After caretakers dropped him off at Gentle Hands Veterinarian at 3547 Johnson Ave. on Aug. 6, Dr. Shirley Koshi refused to give the feline back. The vet claims cat rescuer Gwen Jurmark has no rights to Karl, although Ms. Jurmark says she adopted him from an Animal Care and Control shelter in 2009. 

In an effort to regain custody of Karl, Ms. Jurmark organized a protest outside Dr. Koshi’s office on Saturday.

“It’s the most absurd thing I have ever seen in my life,” said Ms. Jurmwaark, who has sued Dr. Koshi to hand over Karl.

About a half dozen supporters joined Ms. Jurmark outside of Gentle Hands, holding signs and telling passersby not to entrust their pets to Dr. Koshi.

“Don’t let mommy take you to the vet!” protester Fred Key said in the direction of a woman walking her Dotson down the street.

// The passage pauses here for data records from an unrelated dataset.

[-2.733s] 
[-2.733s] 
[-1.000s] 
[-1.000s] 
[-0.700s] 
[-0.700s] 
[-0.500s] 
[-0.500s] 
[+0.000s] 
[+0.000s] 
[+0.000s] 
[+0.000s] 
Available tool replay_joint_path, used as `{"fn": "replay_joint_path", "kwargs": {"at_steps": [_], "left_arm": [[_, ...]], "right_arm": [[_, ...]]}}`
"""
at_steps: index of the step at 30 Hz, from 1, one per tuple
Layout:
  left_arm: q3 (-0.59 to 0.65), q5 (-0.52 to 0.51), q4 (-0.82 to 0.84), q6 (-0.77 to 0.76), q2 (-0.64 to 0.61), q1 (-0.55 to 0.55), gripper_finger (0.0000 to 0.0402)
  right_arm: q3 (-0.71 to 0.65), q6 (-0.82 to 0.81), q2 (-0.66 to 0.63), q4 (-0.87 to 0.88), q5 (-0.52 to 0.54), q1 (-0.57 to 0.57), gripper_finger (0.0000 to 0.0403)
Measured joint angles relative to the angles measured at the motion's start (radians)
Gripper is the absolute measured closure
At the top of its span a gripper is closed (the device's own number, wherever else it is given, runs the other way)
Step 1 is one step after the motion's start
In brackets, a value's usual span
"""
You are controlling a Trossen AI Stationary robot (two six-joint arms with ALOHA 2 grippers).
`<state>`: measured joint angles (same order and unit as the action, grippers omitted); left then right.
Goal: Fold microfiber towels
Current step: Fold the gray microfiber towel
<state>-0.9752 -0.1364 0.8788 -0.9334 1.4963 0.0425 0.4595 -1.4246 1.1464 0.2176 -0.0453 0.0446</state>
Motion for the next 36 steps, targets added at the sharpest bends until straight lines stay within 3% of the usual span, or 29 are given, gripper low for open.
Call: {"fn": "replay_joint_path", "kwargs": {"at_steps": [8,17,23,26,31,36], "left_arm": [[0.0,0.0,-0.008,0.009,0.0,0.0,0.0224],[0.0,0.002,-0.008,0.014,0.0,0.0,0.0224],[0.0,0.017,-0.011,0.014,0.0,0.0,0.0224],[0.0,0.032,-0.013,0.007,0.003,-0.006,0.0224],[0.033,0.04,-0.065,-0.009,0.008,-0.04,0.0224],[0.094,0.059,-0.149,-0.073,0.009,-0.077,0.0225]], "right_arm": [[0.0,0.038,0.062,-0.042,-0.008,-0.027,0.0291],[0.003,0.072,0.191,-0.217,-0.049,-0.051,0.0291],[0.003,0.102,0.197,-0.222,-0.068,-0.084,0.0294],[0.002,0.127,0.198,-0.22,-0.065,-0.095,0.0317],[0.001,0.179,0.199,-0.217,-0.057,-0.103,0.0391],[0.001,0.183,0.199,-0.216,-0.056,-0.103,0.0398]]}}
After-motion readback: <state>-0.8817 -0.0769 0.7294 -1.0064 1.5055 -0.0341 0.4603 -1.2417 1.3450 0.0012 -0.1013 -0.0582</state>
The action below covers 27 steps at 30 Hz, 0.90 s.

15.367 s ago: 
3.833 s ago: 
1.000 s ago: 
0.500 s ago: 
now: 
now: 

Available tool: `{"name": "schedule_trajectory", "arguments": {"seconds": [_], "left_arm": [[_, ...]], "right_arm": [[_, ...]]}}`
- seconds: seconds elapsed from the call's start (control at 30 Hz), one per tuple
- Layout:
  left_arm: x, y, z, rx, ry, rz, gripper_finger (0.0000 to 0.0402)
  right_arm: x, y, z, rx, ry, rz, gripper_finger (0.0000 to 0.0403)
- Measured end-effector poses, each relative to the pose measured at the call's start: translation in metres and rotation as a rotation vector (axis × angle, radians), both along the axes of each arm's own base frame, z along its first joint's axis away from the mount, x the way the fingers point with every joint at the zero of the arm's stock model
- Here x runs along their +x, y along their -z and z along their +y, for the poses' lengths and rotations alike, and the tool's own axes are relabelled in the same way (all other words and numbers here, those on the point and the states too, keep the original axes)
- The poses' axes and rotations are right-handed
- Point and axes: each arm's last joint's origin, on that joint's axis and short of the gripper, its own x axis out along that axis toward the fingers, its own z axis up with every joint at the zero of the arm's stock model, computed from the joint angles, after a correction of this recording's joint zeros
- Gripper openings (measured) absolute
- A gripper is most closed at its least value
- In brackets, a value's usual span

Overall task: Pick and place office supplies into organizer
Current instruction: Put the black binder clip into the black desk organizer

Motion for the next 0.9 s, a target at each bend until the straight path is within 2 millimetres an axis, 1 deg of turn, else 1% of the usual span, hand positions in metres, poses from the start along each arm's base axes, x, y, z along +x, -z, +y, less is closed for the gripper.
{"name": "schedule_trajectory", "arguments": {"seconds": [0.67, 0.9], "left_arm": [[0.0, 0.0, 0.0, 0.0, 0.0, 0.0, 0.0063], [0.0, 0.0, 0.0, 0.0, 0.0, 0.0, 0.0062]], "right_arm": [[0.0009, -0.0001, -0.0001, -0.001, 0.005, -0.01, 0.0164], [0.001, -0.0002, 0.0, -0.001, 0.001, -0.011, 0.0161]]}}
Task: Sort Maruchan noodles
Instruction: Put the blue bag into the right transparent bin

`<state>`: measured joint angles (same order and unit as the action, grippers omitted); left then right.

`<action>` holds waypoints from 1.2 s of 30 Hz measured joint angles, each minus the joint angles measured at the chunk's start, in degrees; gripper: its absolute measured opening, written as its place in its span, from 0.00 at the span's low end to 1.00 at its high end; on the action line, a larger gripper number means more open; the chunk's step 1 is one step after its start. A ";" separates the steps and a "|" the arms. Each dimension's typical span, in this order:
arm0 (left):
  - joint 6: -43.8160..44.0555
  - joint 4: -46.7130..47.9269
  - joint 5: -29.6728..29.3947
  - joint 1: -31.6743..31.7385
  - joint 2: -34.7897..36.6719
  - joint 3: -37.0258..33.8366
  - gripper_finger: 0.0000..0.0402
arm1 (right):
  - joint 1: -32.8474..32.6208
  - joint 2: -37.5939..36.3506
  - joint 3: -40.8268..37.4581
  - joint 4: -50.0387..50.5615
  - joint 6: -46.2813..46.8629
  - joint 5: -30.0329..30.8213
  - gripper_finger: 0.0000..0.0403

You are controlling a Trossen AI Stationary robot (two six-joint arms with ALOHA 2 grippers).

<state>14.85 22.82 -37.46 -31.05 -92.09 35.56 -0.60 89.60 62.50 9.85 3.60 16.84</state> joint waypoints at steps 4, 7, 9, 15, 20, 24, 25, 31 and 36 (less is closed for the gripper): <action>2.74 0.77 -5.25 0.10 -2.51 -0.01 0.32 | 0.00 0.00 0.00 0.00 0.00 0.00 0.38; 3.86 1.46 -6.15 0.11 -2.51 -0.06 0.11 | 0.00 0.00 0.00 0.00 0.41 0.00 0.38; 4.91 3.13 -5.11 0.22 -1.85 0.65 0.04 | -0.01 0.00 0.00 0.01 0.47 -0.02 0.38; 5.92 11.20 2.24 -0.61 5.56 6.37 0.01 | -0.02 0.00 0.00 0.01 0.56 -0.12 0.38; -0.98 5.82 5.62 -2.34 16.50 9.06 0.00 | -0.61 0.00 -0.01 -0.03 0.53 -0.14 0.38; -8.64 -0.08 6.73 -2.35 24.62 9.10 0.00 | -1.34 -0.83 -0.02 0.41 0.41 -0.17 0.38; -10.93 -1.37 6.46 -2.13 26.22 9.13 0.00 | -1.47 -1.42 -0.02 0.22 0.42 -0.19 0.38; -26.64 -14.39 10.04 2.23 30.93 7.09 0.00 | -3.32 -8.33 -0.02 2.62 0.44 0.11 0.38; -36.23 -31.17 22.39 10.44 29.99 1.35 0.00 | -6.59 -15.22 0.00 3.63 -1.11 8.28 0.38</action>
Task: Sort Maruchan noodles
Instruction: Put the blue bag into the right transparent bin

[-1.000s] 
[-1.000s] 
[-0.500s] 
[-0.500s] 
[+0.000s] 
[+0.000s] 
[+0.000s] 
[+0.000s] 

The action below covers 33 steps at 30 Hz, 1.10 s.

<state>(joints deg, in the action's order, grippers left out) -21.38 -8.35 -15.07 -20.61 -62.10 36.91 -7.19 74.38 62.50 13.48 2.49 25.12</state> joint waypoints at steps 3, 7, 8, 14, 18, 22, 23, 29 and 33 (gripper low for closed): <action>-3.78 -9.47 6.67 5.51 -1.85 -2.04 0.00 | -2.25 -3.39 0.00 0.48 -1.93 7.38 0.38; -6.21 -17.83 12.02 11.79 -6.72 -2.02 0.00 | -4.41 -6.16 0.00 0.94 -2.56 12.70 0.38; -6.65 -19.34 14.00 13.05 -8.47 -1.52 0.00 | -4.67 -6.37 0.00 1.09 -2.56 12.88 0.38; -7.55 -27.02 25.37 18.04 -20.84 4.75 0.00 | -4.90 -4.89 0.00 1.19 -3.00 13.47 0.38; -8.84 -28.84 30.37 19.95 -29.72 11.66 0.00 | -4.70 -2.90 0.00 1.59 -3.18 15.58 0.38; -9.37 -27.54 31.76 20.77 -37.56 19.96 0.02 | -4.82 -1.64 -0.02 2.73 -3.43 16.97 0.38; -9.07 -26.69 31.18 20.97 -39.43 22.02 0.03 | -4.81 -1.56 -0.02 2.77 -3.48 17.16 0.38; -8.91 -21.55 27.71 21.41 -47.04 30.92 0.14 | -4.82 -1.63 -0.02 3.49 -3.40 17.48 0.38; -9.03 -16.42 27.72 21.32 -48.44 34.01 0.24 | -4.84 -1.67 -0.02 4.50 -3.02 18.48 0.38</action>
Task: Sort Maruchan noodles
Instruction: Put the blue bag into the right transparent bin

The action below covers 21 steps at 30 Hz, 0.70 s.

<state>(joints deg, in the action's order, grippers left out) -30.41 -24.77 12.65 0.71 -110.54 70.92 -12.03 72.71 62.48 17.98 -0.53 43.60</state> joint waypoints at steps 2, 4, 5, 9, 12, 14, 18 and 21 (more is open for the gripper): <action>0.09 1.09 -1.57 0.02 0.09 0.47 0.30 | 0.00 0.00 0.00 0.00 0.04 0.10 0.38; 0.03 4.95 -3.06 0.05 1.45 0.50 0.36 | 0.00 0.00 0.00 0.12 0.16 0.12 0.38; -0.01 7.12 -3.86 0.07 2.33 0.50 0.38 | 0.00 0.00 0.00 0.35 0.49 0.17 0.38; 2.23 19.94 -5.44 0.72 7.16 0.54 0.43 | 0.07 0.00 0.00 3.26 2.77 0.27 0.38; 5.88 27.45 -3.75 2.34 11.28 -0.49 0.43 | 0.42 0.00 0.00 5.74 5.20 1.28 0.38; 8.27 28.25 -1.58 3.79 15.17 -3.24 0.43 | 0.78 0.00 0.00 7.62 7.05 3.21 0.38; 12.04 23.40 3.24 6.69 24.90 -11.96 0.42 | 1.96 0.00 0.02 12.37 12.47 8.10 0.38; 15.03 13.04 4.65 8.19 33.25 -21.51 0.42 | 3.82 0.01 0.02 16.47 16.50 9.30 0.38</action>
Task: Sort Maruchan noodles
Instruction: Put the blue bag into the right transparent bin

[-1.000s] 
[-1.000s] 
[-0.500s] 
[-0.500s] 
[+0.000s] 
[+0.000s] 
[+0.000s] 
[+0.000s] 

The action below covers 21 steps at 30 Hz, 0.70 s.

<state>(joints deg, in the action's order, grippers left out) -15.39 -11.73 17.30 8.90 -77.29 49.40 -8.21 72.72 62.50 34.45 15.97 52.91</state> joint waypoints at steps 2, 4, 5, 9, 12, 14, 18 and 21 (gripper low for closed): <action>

“I don’t get it,” said the Dotson’s owner, Eva, who declined to disclose her last name.  “She’s a vet? She should lose her license.”

Until August, the cat in question lived in Raoul Wallenberg Forest in Seton Park, where Ms. Jurmark maintains what she described as a colony of rescued cats. The retired teacher said seven cats currently live at the site, where volunteers give them food every day.

Ms. Jurmark said after Karl contracted a urinary tract infection, two volunteers brought him to Gentle Hands. She said Dr. Koshi insisted on keeping the black-and-white cat on the premises for ten days while administering an antibiotic. After several exchanges, Ms. Jurmark came to the center to retrieve Karl last month, but Dr. Koshi’s office refused to let Ms. Jurmark in and called the police, who told Ms. Jurmark to leave.

While Gentle Hands was closed during the Saturday protest, Dr. Koshi gave an interview at her office on Sunday. She said Ms. Jurmark has not shown sufficient proof she owns the cat, explaining that owners have to install microchip implants in their pets and give evidence of rabies vaccination. The vet also rejected the way Ms. Jurmark, a Yonkers resident, handled Karl.